WHAT THIS TASK INVOLVES
Return the listing in full and exactly, but without a single picture.

#### GIVEN INFORMATION ####

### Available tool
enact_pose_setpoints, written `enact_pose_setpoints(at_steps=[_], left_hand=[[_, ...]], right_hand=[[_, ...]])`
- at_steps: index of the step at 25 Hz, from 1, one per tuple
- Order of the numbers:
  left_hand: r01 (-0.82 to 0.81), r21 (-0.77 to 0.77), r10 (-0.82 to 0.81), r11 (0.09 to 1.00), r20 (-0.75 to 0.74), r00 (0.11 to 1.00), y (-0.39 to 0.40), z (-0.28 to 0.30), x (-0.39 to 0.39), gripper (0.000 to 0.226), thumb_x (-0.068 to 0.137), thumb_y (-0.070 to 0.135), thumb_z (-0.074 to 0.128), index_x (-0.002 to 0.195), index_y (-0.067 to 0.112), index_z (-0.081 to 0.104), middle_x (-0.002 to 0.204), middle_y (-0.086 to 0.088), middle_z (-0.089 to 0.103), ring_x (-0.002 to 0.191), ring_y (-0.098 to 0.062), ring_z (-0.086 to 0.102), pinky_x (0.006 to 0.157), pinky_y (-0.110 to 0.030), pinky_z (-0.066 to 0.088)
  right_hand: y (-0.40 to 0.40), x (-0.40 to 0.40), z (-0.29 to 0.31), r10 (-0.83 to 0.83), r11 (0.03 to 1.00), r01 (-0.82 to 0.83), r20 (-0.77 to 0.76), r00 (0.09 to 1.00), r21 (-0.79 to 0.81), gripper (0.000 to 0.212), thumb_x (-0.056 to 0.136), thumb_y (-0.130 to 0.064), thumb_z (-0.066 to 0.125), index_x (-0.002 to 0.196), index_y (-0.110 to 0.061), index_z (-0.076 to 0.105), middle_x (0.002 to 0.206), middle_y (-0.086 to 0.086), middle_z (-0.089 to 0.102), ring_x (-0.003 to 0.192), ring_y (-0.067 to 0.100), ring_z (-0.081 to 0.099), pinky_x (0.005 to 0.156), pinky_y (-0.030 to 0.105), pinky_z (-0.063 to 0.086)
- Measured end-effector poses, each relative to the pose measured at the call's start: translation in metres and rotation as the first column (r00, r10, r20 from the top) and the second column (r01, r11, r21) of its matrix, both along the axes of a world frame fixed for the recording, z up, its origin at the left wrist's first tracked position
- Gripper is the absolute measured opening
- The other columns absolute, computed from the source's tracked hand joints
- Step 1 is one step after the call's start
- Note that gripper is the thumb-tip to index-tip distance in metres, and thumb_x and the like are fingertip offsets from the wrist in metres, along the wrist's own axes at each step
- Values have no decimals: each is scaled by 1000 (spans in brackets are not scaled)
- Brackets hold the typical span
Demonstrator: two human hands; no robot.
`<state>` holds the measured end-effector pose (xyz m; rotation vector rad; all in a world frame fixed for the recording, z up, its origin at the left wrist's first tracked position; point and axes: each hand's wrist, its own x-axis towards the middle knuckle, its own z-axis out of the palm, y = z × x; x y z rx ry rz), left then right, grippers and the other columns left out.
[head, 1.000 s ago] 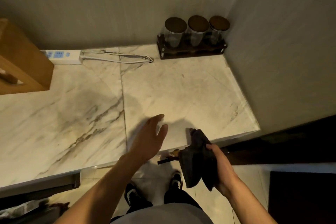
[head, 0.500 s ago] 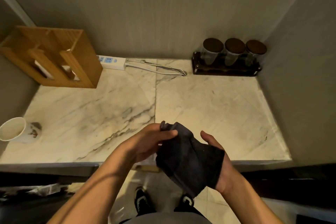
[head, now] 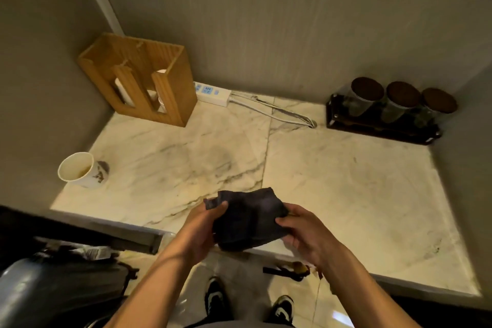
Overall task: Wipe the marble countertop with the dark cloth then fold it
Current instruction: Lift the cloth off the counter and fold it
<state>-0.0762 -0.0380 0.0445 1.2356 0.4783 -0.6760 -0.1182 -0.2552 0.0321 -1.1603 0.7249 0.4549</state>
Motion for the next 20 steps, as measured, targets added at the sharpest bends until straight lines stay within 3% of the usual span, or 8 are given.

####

ANSWER SPACE
### Available tool
enact_pose_setpoints, written `enact_pose_setpoints(at_steps=[_], left_hand=[[_, ...]], right_hand=[[_, ...]])`
- at_steps: index of the step at 25 Hz, from 1, one per tuple
- Order of the numbers:
  left_hand: r01 (-0.82 to 0.81), r21 (-0.77 to 0.77), r10 (-0.82 to 0.81), r11 (0.09 to 1.00), r20 (-0.75 to 0.74), r00 (0.11 to 1.00), y (-0.39 to 0.40), z (-0.28 to 0.30), x (-0.39 to 0.39), gripper (0.000 to 0.226), thumb_x (-0.068 to 0.137), thumb_y (-0.070 to 0.135), thumb_z (-0.074 to 0.128), index_x (-0.002 to 0.195), index_y (-0.067 to 0.112), index_z (-0.081 to 0.104), middle_x (-0.002 to 0.204), middle_y (-0.086 to 0.088), middle_z (-0.089 to 0.103), ring_x (-0.002 to 0.191), ring_y (-0.098 to 0.062), ring_z (-0.086 to 0.102), pinky_x (0.006 to 0.157), pinky_y (-0.110 to 0.030), pinky_z (-0.066 to 0.088)
  right_hand: y (-0.40 to 0.40), x (-0.40 to 0.40), z (-0.29 to 0.31), r10 (-0.83 to 0.83), r11 (0.03 to 1.00), r01 (-0.82 to 0.83), r20 (-0.77 to 0.76), r00 (0.09 to 1.00), r21 (-0.79 to 0.81), gripper (0.000 to 0.212), thumb_x (-0.056 to 0.136), thumb_y (-0.130 to 0.064), thumb_z (-0.066 to 0.125), index_x (-0.002 to 0.196), index_y (-0.110 to 0.061), index_z (-0.076 to 0.105), middle_x (0.002 to 0.206), middle_y (-0.086 to 0.086), middle_z (-0.089 to 0.102), ring_x (-0.003 to 0.192), ring_y (-0.067 to 0.100), ring_z (-0.081 to 0.099), pinky_x (0.005 to 0.156), pinky_y (-0.030 to 0.105), pinky_z (-0.063 to 0.086)
- Measured end-effector poses, each relative to the pose measured at the call's start: translation in metres and rotation as the first column (r00, r10, r20 from the top) and the second column (r01, r11, r21) of its matrix, both along the axes of a world frame fixed for the recording, z up, its origin at the left wrist's first tracked position
- Gripper is the absolute measured opening
- The other columns absolute, computed from the source's tracked hand joints
- Step 1 is one step after the call's start
- Note that gripper is the thumb-tip to index-tip distance in metres, and thumb_x and the like are fingertip offsets from the wrist in metres, along the wrist's own axes at each step
- Values have no decimals: each is scaled by 1000 (spans in brackets are not scaled)
- Brackets hold the typical span
Demonstrator: two human hands; no robot.
`<state>` holds the measured end-effector pose (xyz m; rotation vector rad; all in a world frame fixed for the recording, z up, its origin at the left wrist's first tracked position; point and axes: each hand's wrist, its own x-axis towards the middle knuckle, its own z-axis out of the palm, y = z × x; x y z rx ry rz), left then right, grippers and the other columns left out.
[head, 1.000 s ago] 
[head, 0.500 s ago] 
[head, now] 
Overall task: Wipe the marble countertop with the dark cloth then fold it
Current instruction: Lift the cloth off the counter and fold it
<state>-0.0762 -0.0380 0.0445 1.2356 0.4783 -0.6760 -0.1182 -0.2552 0.0321 -1.1603 0.7249 0.4549</state>
Motion for the next 20 steps, as measured, targets added at the sharpest bends until straight lines stay within 3% of the usual span, or 8 are given.

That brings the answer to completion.